SDC: Smile Direct Club Background:
– SDC Stock has been volatile and it’s up 30% in a trading week. The amount of shares available to borrow has been incredibly low for the short-sellers. When the demand goes higher, the price of the stock also goes higher. Due to the sudden increase in stock price, the borrow fees also start to go higher and cost more to borrow.
Borrowing stocks or also known as shorting a stock can be a risky trade since there is no limit on how high the stock could go. When the stock price keeps going higher, the premium to borrow and interest fees also starts to climb higher rapidly. Shorting a stock means, you are betting a stock will go down by the expiration date and you promise to give back the stock you borrowed.
The worst thing that can happen is if the stock price goes against you, and keep going higher, the broker can ask you to cover the short and give back the shares you borrowed. This also means bad for the margin accounts since you will be paying higher interest and margin calls.

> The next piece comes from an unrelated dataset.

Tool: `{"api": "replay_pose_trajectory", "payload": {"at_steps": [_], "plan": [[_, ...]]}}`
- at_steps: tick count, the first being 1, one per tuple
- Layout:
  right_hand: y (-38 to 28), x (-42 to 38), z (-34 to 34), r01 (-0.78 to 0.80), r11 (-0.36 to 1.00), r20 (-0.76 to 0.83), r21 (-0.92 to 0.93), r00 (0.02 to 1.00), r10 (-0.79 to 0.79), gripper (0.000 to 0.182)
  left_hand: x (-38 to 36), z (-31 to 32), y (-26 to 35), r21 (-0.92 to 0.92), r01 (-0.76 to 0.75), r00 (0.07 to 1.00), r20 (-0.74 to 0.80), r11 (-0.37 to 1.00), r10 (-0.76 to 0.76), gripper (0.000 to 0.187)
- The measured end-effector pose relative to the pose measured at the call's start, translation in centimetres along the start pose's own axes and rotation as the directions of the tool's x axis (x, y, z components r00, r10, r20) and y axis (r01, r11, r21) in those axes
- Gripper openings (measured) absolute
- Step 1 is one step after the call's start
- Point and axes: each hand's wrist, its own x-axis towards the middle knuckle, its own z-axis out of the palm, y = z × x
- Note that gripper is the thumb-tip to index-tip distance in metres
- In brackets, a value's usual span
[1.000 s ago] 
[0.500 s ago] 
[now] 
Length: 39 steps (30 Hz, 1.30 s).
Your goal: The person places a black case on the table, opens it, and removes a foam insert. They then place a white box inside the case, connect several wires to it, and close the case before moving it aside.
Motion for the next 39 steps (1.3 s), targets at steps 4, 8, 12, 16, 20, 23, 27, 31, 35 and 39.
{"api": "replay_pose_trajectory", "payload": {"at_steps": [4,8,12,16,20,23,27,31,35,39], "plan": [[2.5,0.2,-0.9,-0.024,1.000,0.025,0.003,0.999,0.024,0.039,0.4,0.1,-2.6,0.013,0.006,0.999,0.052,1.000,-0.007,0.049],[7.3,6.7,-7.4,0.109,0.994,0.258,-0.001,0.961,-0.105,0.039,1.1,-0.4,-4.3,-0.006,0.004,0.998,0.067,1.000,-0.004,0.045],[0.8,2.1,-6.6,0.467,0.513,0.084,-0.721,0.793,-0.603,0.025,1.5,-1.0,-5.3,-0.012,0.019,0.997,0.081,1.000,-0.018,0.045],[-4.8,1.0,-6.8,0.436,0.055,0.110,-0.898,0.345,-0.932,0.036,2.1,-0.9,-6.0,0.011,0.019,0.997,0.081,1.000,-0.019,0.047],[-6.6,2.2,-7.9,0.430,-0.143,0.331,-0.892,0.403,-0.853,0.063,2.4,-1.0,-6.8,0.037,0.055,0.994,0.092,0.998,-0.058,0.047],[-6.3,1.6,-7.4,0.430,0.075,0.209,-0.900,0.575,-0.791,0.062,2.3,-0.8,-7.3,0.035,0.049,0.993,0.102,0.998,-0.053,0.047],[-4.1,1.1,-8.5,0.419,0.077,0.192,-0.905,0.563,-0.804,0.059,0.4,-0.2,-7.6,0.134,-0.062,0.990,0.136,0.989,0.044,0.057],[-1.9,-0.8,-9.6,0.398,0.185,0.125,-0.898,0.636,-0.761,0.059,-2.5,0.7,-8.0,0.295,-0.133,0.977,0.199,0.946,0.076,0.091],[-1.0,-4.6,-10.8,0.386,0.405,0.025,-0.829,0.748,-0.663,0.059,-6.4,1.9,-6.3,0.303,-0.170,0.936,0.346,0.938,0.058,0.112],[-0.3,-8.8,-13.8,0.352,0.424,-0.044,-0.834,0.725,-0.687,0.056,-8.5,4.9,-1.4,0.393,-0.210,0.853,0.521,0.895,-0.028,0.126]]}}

SDC stock is showing the same pattern of Short Squeeze potential due to the high amount of stocks that was shorted. Long-term investors, who believed in the business and fundamentals, will definitely be rewarded with an increase in the stock price.
SDC STOCK PRICE
|Short Interest||34,238,580 shares|
|Short Interest Ratio||0.94 Days to Cover|
|Short Interest % Float||34.49%|
There are about 150,000 shares available to borrow since our last update.
Short Borrow Rate
The short borrow rate more than double last Friday, September 17, 2021.